4. EDA tool diversification – Some EDA tool vendors offer their own hosted clouds, but these proprietary envirionments raise serious concerns regarding vendor lock-in. Today, most semiconductor design firms leverage an assortment of EDA tools from multiple vendors (e.g. Cadence, Synopsys, Mentor Graphics). For example, a design team may choose to leverage Cadence tools for front-end design…yet they may prefer Synopsys tools for back-end verification. As a result, modern design flows require flexible IT environments, where tools can be mixed, matched, and swapped as desired. Public clouds are great fits for ensuring the required agility, as they natively deliver flexible, “EDA tool vendor”-agnostic solutions.
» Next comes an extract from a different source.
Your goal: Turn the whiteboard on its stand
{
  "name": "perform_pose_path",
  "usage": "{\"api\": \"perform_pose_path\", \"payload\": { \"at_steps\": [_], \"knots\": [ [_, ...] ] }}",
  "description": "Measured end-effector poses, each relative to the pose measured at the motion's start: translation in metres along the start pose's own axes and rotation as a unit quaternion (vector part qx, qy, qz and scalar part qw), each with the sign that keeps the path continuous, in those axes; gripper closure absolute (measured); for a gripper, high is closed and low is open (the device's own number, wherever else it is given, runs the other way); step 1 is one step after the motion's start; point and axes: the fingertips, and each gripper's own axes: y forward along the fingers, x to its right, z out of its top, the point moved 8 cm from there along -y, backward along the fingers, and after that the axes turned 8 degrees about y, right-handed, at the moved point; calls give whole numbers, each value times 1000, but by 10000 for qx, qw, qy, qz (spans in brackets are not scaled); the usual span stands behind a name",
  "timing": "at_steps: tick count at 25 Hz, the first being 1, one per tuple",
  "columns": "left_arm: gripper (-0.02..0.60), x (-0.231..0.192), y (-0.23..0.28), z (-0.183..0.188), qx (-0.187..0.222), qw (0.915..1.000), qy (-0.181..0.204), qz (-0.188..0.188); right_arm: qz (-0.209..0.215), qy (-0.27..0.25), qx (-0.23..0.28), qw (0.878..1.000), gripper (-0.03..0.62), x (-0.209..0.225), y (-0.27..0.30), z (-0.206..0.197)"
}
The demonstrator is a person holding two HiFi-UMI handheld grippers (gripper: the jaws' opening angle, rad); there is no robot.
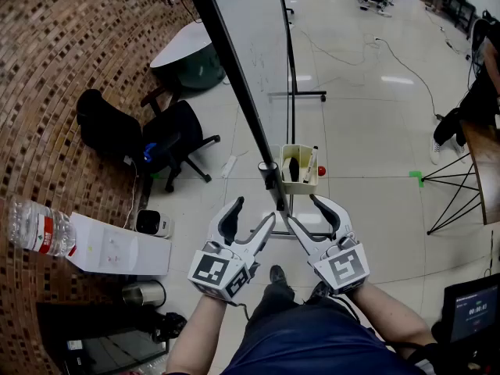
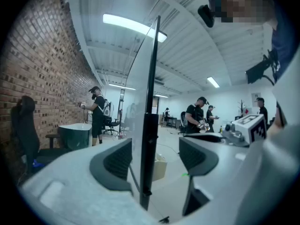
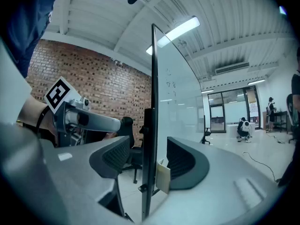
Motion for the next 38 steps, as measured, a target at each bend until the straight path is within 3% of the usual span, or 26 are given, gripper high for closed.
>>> {"api": "perform_pose_path", "payload": {
  "at_steps": [3, 8, 14, 16, 20, 24, 31, 38],
  "knots": [
    [254, -14, 19, -4, -107, 9994, 34, -328, 13, -57, -263, 9996, 331, 2, 26, -15],
    [249, -17, 56, -25, -156, 9913, 207, -1288, -119, -91, -594, 9981, 318, 12, 53, -34],
    [252, -23, 78, -38, -140, 9832, 330, -1792, -150, -82, -647, 9978, 319, 6, 77, -43],
    [283, -23, 80, -40, -171, 9804, 432, -1917, -231, 0, -566, 9981, 321, 1, 82, -44],
    [393, -20, 84, -43, -161, 9794, 641, -1910, -546, -145, -454, 9974, 421, -2, 82, -47],
    [414, -7, 83, -45, 48, 9855, 307, -1668, -692, 125, -342, 9969, 425, 2, 77, -46],
    [416, 4, 64, -43, 66, 9861, 355, -1624, -704, 17, -374, 9968, 427, -11, 62, -47],
    [416, 23, 25, -52, 7, 9907, 322, -1319, -676, -20, -451, 9967, 427, -43, 36, -55]
  ]
}}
5. Increased collaboration across teams and sites – Modern semiconductor designs are increasingly modular in nature. This modularity allows work to be efficiently distributed across multiple teams and, often, across multiple geographies. For example, when developing a multimedia ASIC (e.g. to support a mobile device), a US-based design team might be responsible for audio and video functionality…while a UK-based design team is responsible for power management…and while a China-based design team is responsible for sensor signal conditioning. While the time-to-market benefits of such parallelization are clear, efficiently synchronizing and integrating distributed design environments can be a major challenge for semiconductor IT. By leveraging the public cloud as a global hub for data management, distributed design teams can 1) rely on a single, scalable, “source of truth” for common blocks and tools and 2) simplify the integration process by merging data to a unified, globally-accessible location.